Кира робко присела на ту приступку у вешалки, где галоши. Ржевская стянула с нее пальто. Кира икнула.
– Снимешь чулки?.. Снимай. Они – мокрые. Ну! Говори!
Вместо ответа Кира опять икнула.
– Ладно, давай помолчим. Успокойся. Пойдем-ка я чаю дам. Надень мои туфли. Нет, погоди, я налью тебе в чай коньяку. Не хочешь? Ну, хорошо. Я выпью чаю, а ты поикай, поикай…
И тут-то Кира перевела дыхание. И принялась говорить. Она говорила жадно, захлебываясь, перебивая себя, торопясь.
Это была ее первая в жизни исповедь.
– Все? – спросила Ржевская.
– Да. То есть нет… То есть все.
Ржевская встала и, опустив голову, тихо прошла по комнате.
– Девочка, почему они не дали ему гауптвахту?
– Не знаю. Ничего я не понимаю.
– Кира, здесь что-то не так… Успокойся. Завтра я пойду в институт и все образуется. Ну!.. Подними-ка голову. Улыбнись. Молодцом!
Ржевская села к столу и задумалась.
– Значит, вы целовались? В лесу? Нет, девочка, этого не бывает…
– Честное слово – было. И вот за это, за это…
– Погоди-ка… Вы целовались… А потом он взял тебя за руку… Не слушай меня. Я шучу, шучу.
Усталое лицо женщины с пиявками широких бровей, соединившихся у переносья, стало насмешливым и печальным.
– Шучу! Неужели не понимаешь? Ночь, дождик, чулки, которые ты порвала, твое заляпанное пальтишко – все это жизнь, жизнь… Она стучится в двери – к тебе. Это жизнь. Поняла?
– Нет.
– Счастлив даже тот человек, который остро чувствует одиночество.
– Не говорите так… Это – страшно.
– Да, страшно. Но это – жизнь. А он был когда-нибудь… груб с тобой?
– Был. Но мы помирились, и я простила.
– Деточка, я не совсем о том. Вы в лесу… Вас двое… Нет! Этого не бывает…
– Почему вы не верите, Валентина Петровна!.. Ржевская расхохоталась.

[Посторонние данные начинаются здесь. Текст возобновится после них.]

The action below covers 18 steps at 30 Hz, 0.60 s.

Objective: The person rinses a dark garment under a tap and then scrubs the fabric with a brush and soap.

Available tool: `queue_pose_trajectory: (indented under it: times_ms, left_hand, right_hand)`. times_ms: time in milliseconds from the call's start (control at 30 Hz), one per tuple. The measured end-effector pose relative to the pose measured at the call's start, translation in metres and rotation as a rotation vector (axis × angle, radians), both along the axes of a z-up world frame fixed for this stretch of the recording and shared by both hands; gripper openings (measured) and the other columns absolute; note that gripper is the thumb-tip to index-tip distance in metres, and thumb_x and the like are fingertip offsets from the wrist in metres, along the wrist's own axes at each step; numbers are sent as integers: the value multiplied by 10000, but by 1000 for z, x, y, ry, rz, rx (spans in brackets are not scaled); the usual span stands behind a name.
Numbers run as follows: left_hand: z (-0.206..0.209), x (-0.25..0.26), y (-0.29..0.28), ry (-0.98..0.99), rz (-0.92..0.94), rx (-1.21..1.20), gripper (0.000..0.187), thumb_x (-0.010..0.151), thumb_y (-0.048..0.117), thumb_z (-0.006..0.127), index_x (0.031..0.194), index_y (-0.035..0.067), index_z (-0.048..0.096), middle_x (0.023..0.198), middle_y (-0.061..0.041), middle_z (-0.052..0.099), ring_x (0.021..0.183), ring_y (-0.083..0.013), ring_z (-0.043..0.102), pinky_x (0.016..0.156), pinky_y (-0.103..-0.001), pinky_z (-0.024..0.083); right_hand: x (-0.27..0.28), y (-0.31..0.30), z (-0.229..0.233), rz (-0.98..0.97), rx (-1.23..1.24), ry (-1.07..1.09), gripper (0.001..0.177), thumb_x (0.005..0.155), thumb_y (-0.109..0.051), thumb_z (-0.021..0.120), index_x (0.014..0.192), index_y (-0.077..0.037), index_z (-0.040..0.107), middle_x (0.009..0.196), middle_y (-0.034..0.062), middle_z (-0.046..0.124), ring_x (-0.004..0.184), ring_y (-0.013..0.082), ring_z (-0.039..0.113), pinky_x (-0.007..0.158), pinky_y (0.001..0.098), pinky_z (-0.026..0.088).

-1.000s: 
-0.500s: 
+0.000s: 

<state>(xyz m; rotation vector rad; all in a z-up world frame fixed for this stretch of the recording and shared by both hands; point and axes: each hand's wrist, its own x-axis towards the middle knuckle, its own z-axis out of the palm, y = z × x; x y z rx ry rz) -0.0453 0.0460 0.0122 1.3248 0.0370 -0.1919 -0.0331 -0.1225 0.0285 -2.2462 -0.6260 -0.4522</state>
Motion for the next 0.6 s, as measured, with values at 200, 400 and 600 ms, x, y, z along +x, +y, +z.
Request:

– А чего здесь особенного? Почему нам никто не верит?.. Лес! Подумаешь! Невидаль! Нельзя целоваться?
– Можно. Нужно.
– Валентина Петровна… Родная… Вы… Я… Я, кажется, поняла.
– Кира, разве я дала тебе право меня исповедовать! Ладно, шучу, шучу… Не обижайся. Я бы хотела быть очень старой. Старой-старой. Я хотела бы ждать своего старика. Хотела бы постареть, быть старой тувинкой… И чтоб мы жили в чуме.
– Зачем?
– А разве нехорошо?.. Или вот: пусть уж мой старикан – рыбак. Мы живем на Кубани. Домик у моря… Я жду, старик уходит на лов. Он меня называет «моя старуха»! У нас много-много детей… А ведь бывает такое, Кира!.. Не слушай меня. Вот трешка, щегленок. Иди! Завтра мы обе должны быть в полном вооружении. Надо выспаться. Нам предстоит бой!